The answer is to be an exact copy of the lines below running from the line with "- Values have" down to the line with "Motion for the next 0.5", both ends included, and nothing more.

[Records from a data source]
((
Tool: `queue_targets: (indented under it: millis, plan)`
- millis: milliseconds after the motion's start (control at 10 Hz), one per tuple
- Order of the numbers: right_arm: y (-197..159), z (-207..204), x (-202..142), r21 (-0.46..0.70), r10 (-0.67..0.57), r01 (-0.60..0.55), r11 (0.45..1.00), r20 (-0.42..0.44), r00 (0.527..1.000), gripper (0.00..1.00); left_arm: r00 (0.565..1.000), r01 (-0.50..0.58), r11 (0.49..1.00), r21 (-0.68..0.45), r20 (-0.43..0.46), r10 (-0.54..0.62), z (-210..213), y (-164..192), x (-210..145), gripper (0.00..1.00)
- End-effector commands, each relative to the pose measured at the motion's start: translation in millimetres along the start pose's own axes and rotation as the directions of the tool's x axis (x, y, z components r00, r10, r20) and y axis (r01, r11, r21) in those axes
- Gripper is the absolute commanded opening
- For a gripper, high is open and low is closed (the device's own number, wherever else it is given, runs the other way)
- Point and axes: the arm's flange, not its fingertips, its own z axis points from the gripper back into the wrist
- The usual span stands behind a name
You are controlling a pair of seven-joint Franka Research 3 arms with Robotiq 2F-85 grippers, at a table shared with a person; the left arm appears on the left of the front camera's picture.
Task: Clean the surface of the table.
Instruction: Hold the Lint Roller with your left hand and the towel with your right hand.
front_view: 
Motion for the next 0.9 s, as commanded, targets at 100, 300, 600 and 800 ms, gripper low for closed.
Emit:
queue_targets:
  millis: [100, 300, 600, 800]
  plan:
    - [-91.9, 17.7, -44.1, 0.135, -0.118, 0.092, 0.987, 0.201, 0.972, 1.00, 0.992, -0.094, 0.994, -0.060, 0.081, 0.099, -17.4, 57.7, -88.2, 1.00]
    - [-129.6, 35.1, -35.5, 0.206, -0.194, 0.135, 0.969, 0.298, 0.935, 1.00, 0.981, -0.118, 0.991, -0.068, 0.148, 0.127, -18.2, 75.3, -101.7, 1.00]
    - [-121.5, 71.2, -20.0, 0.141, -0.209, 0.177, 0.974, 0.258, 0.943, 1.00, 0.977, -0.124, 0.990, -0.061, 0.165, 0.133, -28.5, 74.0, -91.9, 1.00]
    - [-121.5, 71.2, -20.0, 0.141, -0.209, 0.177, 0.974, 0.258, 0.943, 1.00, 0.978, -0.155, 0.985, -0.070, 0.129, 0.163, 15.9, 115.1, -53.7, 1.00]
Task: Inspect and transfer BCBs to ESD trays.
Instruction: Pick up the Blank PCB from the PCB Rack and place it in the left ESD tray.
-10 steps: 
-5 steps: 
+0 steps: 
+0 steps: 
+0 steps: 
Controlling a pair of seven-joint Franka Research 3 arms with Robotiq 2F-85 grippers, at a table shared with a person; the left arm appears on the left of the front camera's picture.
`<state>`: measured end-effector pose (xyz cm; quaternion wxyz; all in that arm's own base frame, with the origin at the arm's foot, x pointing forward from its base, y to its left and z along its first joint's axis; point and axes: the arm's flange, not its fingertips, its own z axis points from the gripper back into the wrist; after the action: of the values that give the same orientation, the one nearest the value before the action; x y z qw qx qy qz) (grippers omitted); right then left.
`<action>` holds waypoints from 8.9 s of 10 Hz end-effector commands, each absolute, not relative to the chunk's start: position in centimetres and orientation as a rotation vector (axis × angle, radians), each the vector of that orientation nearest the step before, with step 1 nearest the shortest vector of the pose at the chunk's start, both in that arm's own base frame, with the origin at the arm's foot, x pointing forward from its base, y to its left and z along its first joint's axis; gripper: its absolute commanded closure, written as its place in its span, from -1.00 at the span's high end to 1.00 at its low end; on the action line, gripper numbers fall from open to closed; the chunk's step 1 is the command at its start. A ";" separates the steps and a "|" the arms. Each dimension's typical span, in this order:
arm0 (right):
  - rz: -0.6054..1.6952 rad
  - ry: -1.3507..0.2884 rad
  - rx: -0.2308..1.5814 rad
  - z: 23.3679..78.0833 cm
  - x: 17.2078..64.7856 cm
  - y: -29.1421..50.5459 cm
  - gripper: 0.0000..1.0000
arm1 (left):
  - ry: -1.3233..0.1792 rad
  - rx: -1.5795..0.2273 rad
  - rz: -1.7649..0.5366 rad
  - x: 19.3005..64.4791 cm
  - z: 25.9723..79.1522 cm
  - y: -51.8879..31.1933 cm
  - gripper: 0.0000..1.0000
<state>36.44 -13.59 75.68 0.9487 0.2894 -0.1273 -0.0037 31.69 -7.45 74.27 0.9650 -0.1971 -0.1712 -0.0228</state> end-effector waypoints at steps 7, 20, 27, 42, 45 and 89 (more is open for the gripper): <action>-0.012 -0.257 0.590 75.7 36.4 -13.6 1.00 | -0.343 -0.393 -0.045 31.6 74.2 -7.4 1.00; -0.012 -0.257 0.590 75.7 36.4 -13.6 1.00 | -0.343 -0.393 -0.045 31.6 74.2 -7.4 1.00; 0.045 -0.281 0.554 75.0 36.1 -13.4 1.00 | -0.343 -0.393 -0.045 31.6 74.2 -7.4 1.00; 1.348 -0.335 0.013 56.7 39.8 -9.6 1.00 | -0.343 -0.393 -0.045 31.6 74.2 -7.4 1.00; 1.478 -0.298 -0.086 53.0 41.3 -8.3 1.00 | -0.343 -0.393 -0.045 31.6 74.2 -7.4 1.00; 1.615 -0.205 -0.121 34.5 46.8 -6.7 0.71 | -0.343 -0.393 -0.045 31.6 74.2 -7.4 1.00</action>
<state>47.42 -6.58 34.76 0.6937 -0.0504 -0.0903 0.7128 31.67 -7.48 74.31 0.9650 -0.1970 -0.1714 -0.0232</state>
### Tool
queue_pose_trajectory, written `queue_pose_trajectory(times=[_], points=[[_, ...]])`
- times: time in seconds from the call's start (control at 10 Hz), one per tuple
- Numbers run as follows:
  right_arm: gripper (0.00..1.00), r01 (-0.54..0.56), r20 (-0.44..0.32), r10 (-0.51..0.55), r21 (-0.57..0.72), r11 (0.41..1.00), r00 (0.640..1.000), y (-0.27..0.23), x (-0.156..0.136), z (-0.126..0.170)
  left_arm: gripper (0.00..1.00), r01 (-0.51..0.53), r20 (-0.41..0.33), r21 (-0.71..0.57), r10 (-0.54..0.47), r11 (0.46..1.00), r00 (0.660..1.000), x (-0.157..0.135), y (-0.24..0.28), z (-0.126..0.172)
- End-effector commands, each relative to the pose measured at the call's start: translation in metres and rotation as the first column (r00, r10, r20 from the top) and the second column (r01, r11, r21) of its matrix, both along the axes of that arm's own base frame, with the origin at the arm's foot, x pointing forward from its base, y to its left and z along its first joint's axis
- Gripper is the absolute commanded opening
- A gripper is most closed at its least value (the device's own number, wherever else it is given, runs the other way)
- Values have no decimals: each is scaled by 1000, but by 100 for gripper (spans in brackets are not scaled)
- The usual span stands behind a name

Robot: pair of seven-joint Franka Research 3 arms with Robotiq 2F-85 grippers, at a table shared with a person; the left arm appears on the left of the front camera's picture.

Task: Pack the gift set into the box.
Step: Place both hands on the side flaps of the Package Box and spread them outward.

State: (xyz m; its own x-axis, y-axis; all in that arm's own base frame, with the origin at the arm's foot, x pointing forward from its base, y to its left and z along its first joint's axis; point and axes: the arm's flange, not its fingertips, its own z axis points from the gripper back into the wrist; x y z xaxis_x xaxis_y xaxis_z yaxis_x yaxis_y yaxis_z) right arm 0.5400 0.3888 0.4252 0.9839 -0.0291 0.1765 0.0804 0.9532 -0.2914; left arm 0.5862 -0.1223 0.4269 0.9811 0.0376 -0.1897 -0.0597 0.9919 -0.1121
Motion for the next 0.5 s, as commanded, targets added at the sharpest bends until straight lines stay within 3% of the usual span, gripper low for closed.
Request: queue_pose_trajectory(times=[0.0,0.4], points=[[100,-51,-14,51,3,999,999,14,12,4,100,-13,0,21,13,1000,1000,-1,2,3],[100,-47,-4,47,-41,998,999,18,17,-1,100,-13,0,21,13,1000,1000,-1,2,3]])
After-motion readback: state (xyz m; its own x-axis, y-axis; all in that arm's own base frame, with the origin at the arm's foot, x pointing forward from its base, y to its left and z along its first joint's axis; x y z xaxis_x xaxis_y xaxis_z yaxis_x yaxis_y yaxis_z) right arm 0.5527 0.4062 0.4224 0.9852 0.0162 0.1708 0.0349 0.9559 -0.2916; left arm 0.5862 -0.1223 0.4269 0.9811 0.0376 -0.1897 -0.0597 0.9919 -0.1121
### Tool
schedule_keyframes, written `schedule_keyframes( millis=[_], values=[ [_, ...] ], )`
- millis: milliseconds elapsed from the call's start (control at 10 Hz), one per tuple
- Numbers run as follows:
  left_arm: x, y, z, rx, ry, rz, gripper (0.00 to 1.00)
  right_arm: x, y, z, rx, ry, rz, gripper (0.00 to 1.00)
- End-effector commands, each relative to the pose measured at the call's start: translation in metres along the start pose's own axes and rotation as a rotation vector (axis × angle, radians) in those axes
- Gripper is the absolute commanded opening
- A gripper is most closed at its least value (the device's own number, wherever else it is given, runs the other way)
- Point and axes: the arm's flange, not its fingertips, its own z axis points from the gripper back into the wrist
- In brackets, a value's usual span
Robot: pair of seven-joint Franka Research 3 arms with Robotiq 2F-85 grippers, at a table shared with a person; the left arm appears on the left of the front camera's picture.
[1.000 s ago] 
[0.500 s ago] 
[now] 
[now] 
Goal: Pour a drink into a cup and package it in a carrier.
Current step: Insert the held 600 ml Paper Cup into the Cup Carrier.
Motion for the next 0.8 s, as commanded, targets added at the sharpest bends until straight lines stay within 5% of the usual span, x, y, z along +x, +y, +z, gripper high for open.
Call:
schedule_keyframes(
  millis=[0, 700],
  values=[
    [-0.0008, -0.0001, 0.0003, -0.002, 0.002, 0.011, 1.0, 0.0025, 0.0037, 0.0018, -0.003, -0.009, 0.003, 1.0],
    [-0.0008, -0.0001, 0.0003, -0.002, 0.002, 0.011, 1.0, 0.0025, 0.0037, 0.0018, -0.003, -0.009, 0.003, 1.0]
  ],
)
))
Answer box ▸
- Values have no decimals: each is scaled by 1000, but by 100 for gripper (spans in brackets are not scaled)
- The usual span stands behind a name

Robot: pair of seven-joint Franka Research 3 arms with Robotiq 2F-85 grippers, at a table shared with a person; the left arm appears on the left of the front camera's picture.

Task: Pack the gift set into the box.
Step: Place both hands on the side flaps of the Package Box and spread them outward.

State: (xyz m; its own x-axis, y-axis; all in that arm's own base frame, with the origin at the arm's foot, x pointing forward from its base, y to its left and z along its first joint's axis; point and axes: the arm's flange, not its fingertips, its own z axis points from the gripper back into the wrist; x y z xaxis_x xaxis_y xaxis_z yaxis_x yaxis_y yaxis_z) right arm 0.5400 0.3888 0.4252 0.9839 -0.0291 0.1765 0.0804 0.9532 -0.2914; left arm 0.5862 -0.1223 0.4269 0.9811 0.0376 -0.1897 -0.0597 0.9919 -0.1121
Motion for the next 0.5 s, as commanded, targets added at the sharpest bends until straight lines stay within 3% of the usual span, gripper low for closed.

This output is finished.